━━━━━ INFORMATION PROVIDED ━━━━━
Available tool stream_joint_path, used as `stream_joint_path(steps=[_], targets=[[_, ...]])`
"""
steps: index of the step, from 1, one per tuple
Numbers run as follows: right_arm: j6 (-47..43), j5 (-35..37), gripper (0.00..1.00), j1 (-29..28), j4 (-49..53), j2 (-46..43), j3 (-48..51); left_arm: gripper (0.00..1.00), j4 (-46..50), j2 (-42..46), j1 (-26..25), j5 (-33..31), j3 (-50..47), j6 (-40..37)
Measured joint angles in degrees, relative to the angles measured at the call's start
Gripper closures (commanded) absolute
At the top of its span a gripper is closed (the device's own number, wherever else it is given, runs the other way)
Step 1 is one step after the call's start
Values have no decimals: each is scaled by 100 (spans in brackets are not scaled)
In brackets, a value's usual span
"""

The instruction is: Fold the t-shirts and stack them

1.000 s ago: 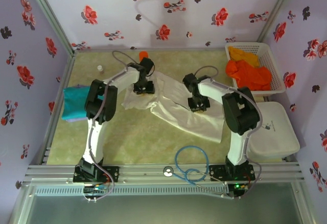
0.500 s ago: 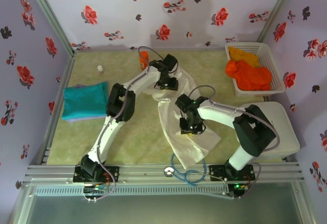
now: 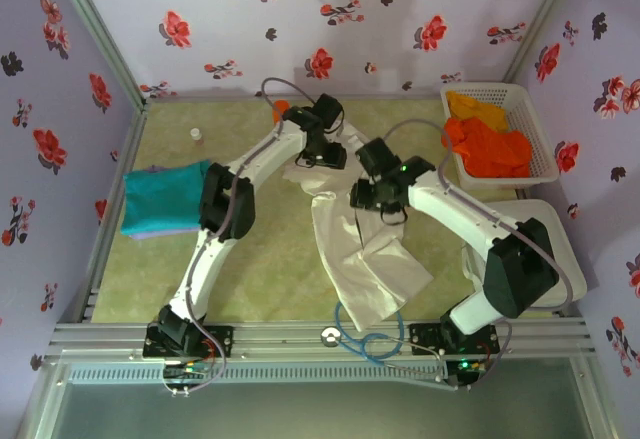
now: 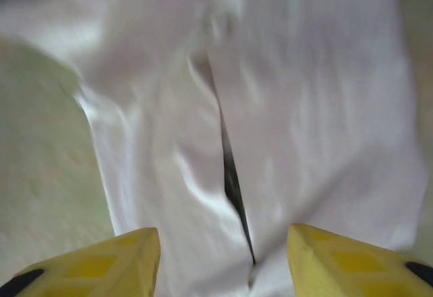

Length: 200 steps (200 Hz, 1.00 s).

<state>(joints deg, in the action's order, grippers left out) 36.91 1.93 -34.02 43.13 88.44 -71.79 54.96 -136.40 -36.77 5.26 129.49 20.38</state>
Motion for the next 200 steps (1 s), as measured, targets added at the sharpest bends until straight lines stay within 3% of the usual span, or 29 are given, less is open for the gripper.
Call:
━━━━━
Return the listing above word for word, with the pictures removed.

● RESPONSE
Available tool stream_joint_path, used as `stream_joint_path(steps=[_], targets=[[_, ...]])`
"""
steps: index of the step, from 1, one per tuple
Numbers run as follows: right_arm: j6 (-47..43), j5 (-35..37), gripper (0.00..1.00), j1 (-29..28), j4 (-49..53), j2 (-46..43), j3 (-48..51); left_arm: gripper (0.00..1.00), j4 (-46..50), j2 (-42..46), j1 (-26..25), j5 (-33..31), j3 (-50..47), j6 (-40..37)
Measured joint angles in degrees, relative to the angles measured at the call's start
Gripper closures (commanded) absolute
At the top of its span a gripper is closed (the device's own number, wherever else it is given, runs the other way)
Step 1 is one step after the call's start
Values have no decimals: each is scaled by 100 (spans in brackets are not scaled)
In brackets, a value's usual span
"""

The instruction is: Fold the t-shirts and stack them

1.000 s ago: 
0.500 s ago: 
now: 
now: 

Length: 200 steps (200 Hz, 1.00 s).

<state>(joints deg, in the action's order, grippers left out) 36.91 1.93 -34.02 43.13 88.44 -71.79 54.96 -136.40 -36.77 5.26 129.49 20.38</state>
Motion for the next 200 steps (1 s), as measured, targets added at the sharpest bends until straight lines stay within 3% of the usual span, or 29 are given, less is open for the gripper.
Call:

No additional output will be given.